I'm working on an energy efficiency program where we are hoping to do some upgrades on homes in isolated communities. Currently the bulk of the homes have old non-condensing oil furnaces in the home - most of which had no furnace info - old dirty nameplates or just no model numbers, etc. So when we are modelling the homes, we are using default efficiency values from HOT2000 which gives us 71% efficiencies. I was curious if it is safe to assume maybe 1% steady state/AFUE efficiency drop per year. If we were to assume that there hasn't been servicing on these in 5 years? 10 years? how much could we expect to see efficiency to be decreased by?
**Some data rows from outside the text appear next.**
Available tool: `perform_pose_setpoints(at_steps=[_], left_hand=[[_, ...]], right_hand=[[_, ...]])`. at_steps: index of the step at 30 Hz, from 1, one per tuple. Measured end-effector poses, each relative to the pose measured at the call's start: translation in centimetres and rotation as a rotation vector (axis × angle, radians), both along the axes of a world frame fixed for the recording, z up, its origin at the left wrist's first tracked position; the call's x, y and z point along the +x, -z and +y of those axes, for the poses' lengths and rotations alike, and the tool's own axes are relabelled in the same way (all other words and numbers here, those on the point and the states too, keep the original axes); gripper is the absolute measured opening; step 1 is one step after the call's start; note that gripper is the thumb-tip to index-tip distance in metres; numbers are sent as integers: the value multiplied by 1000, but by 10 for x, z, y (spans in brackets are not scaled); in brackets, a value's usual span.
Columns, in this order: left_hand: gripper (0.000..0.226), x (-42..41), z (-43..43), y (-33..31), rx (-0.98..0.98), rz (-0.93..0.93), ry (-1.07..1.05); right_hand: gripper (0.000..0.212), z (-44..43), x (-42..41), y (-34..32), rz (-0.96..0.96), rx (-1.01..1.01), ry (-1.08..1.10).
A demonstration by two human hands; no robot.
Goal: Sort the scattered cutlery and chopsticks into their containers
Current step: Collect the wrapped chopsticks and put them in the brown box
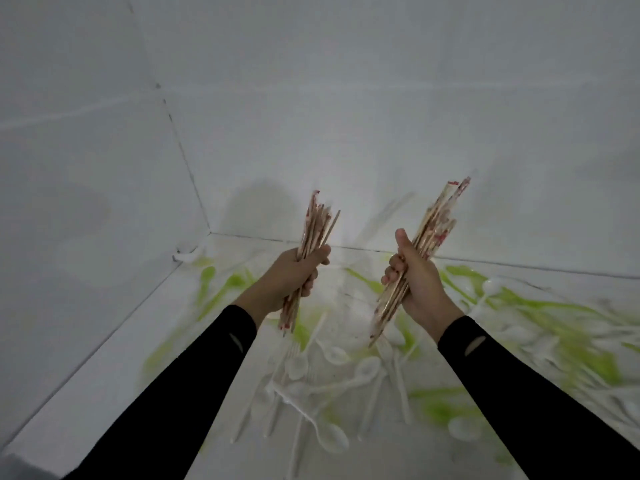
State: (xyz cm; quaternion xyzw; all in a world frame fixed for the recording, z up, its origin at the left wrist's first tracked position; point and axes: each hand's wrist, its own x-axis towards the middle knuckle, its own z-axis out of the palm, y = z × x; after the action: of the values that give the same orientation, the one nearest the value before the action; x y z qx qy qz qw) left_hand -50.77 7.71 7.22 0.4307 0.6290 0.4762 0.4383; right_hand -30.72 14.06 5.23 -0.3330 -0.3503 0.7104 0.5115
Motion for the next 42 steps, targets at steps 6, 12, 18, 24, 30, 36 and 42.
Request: perform_pose_setpoints(at_steps=[6,12,18,24,30,36,42], left_hand=[[38,135,25,13,82,-95,109],[25,285,28,54,-6,-590,-25],[33,431,22,41,-159,-1059,63],[34,539,1,42,-178,-1139,193],[29,611,-17,38,-187,-1130,197],[29,668,-16,20,-179,-1112,311],[24,748,-25,0,-202,-1136,492]], right_hand=[[44,-7,117,-26,193,-71,219],[40,-27,228,-54,284,42,363],[39,-68,309,-40,228,23,404],[43,-104,410,-36,169,36,474],[44,-137,511,-39,-80,8,637],[41,-162,586,-40,-130,-41,814],[30,-185,642,-26,-306,-92,1082]])
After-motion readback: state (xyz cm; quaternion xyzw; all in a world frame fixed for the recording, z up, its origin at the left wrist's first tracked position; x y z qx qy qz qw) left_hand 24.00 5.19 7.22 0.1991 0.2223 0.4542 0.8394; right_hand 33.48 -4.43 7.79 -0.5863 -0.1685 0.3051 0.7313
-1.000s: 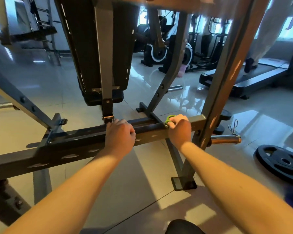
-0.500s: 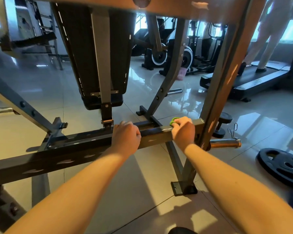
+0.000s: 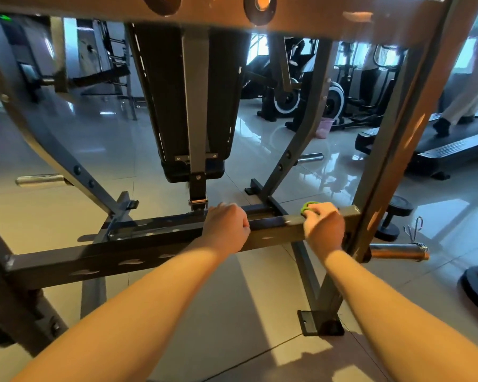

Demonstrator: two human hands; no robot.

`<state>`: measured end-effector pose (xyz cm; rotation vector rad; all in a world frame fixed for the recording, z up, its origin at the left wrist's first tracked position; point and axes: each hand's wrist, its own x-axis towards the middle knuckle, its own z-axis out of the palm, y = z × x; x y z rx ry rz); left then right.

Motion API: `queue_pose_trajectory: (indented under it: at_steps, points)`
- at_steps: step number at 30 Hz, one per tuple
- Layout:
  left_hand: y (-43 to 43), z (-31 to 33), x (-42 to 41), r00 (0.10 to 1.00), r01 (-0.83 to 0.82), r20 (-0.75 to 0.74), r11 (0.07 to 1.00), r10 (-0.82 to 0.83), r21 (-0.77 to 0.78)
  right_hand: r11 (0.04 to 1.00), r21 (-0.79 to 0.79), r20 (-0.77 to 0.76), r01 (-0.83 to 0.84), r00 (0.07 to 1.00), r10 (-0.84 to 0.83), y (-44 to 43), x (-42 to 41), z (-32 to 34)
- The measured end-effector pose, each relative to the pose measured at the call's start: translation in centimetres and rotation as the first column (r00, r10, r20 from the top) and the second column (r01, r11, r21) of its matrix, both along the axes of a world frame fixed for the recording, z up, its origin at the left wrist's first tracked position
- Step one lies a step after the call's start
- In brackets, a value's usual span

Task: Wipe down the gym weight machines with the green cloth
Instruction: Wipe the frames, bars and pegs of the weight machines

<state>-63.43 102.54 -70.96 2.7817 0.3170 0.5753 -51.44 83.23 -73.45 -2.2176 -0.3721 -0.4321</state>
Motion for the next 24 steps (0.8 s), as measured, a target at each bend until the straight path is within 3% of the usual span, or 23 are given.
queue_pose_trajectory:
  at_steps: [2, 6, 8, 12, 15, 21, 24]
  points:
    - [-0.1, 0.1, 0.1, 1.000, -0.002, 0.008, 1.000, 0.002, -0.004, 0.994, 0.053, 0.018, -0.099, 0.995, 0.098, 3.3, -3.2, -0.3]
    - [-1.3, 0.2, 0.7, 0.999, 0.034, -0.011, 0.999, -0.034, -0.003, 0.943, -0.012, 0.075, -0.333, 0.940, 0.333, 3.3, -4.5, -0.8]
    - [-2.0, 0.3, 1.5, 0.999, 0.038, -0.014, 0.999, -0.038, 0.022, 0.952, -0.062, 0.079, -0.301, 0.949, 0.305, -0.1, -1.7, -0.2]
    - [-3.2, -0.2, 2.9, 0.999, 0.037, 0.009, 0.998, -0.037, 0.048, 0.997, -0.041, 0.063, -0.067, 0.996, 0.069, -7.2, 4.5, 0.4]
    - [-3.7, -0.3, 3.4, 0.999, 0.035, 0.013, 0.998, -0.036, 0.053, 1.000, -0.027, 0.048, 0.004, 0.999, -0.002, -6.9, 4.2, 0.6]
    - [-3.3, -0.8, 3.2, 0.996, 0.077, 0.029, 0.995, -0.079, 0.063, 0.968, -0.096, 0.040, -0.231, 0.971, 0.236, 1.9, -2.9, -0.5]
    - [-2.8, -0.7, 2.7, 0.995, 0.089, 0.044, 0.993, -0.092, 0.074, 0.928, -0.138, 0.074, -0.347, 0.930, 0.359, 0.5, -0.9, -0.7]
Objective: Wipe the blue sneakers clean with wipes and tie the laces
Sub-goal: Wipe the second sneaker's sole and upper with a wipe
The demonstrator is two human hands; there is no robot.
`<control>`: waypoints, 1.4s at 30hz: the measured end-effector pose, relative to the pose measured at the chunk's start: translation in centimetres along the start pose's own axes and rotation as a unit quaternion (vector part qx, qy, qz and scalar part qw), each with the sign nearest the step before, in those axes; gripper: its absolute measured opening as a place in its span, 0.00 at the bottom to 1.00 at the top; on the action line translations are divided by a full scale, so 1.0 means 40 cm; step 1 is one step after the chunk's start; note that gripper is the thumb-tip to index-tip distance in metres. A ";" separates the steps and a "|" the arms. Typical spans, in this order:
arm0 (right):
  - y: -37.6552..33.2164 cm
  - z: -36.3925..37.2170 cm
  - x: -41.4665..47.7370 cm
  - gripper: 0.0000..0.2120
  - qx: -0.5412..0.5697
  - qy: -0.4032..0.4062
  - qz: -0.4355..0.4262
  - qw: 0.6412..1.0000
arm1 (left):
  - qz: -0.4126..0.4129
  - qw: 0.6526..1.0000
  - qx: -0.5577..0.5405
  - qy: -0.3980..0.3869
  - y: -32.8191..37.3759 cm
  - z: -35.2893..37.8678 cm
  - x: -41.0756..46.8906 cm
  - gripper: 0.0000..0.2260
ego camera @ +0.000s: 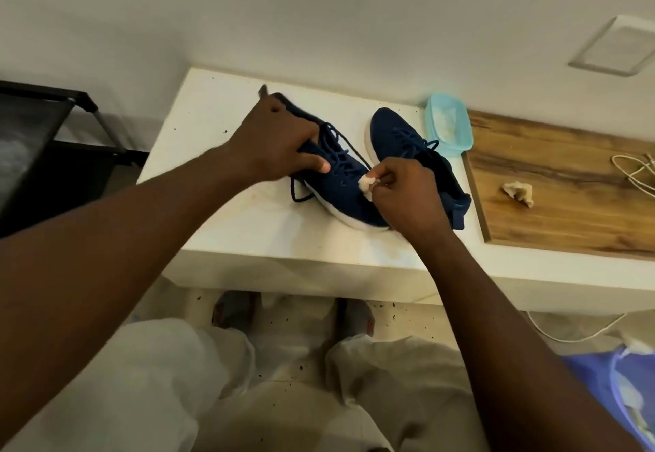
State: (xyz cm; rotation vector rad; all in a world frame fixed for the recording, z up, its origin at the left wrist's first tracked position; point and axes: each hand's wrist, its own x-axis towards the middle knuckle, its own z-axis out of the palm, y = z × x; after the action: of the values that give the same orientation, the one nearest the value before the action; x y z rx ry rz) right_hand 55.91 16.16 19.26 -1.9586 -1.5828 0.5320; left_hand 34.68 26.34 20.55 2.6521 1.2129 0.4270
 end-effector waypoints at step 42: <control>-0.080 0.081 0.064 0.07 0.022 0.093 -0.139 0.986 | -0.380 0.679 -0.627 0.043 0.112 0.033 -0.189 0.16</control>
State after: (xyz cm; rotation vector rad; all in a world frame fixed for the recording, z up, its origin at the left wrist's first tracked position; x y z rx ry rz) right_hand 52.06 19.70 18.95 -1.6646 -1.6730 0.2605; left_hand 33.59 17.60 19.27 0.8713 1.2012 0.8048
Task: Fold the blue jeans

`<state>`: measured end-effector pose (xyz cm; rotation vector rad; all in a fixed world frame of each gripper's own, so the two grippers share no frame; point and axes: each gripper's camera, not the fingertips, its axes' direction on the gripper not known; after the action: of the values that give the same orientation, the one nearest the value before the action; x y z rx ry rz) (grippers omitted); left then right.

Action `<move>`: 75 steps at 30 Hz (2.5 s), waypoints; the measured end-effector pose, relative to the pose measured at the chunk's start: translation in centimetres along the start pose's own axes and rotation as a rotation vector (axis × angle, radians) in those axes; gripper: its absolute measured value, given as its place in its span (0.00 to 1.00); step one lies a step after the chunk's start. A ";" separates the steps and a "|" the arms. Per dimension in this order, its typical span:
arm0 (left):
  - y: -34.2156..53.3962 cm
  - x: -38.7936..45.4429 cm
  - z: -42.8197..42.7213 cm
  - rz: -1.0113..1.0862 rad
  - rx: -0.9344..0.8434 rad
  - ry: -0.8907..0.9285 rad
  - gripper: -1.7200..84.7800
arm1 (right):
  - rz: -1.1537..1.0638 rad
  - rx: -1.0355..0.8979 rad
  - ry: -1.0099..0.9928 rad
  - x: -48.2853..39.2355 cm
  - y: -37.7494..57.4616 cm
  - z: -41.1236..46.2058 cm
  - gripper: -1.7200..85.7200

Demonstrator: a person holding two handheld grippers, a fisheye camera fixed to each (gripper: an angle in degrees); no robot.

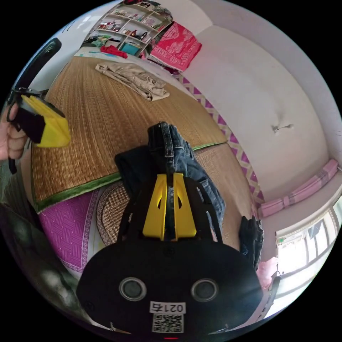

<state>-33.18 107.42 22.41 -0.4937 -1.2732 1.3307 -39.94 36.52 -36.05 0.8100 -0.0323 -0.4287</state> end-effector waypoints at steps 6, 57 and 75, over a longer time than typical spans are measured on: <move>-4.6 -1.7 3.3 0.035 0.035 -0.017 0.05 | -0.120 -0.029 -0.064 -5.8 0.2 3.2 0.08; 3.9 -30.5 -10.6 -0.319 -0.094 0.002 0.08 | 0.592 0.001 -1.340 16.5 23.5 54.0 0.09; 4.4 -57.1 -50.8 -0.678 0.229 -0.442 0.10 | 0.417 -0.090 -1.123 -6.7 -13.2 76.6 0.10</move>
<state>22.92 76.88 -19.88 0.3971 -1.4417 0.9983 -65.34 -22.18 8.66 0.3710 -1.1942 -0.4355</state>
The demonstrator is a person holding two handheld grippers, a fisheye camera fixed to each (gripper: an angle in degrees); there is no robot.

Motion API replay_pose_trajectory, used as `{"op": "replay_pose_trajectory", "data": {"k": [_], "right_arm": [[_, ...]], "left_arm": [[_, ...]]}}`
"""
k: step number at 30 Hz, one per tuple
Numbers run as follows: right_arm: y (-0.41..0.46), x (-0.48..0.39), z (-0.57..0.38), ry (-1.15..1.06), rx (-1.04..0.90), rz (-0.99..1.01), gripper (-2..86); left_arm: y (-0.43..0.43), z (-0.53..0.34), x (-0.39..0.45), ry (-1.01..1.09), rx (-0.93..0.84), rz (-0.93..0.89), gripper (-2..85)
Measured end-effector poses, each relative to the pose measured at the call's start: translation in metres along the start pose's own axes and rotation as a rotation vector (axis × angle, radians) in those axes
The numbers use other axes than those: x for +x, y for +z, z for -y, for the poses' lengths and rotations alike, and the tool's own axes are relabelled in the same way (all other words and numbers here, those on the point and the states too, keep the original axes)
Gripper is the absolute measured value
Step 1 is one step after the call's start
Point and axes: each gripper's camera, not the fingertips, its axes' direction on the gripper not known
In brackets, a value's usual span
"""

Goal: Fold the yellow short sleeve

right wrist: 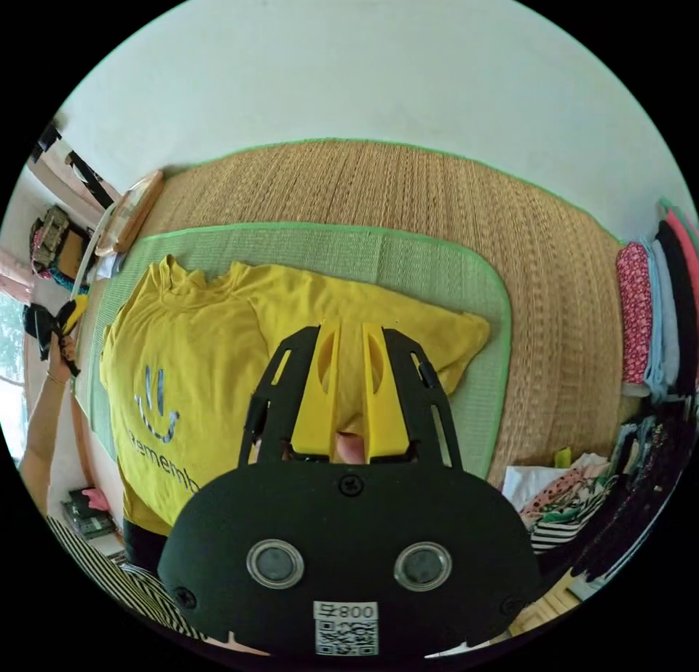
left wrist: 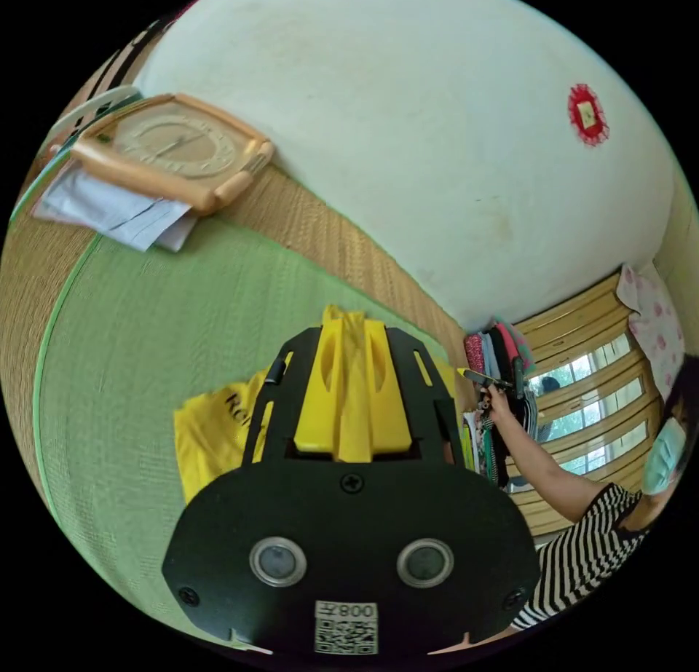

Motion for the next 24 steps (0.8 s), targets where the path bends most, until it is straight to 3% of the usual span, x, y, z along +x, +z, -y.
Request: {"op": "replay_pose_trajectory", "data": {"k": [4,14,19,24], "right_arm": [[-0.011,0.017,0.01,0.035,0.052,-0.052,6.7],[0.05,0.029,0.115,0.158,-0.102,-0.067,6.0],[0.062,0.029,0.166,0.187,-0.128,-0.075,2.2],[0.043,0.046,0.185,0.292,-0.067,-0.049,1.4]], "left_arm": [[-0.027,-0.002,0.004,-0.005,-0.058,0.133,5.8],[-0.018,0.061,0.076,0.089,-0.275,0.501,3.1],[-0.032,0.089,0.107,0.094,-0.273,0.556,0.8],[-0.078,0.113,0.12,0.009,-0.163,0.605,0.4]]}}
Any info or responses would be super helpful regarding this topic would be super helpful.


  • Jamie Hall
    Jamie Hall Member Posts: 22,196
    If there hasn't been servicing, the efficiency will have dropped from new. How much will it have dropped? You have absolutely no way of telling. Further, you have no good way of telling what the new efficiency was, or what the efficiency would be if the furnace or boiler were simply serviced.

    The new efficiency could have been as much as 85%, quite easily. On the other hand, a really old boiler could have started out in the low 60s, and that might be the best you could do. A very early boiler, uncleaned -- say from 1930 -- might even be as low as 50% today.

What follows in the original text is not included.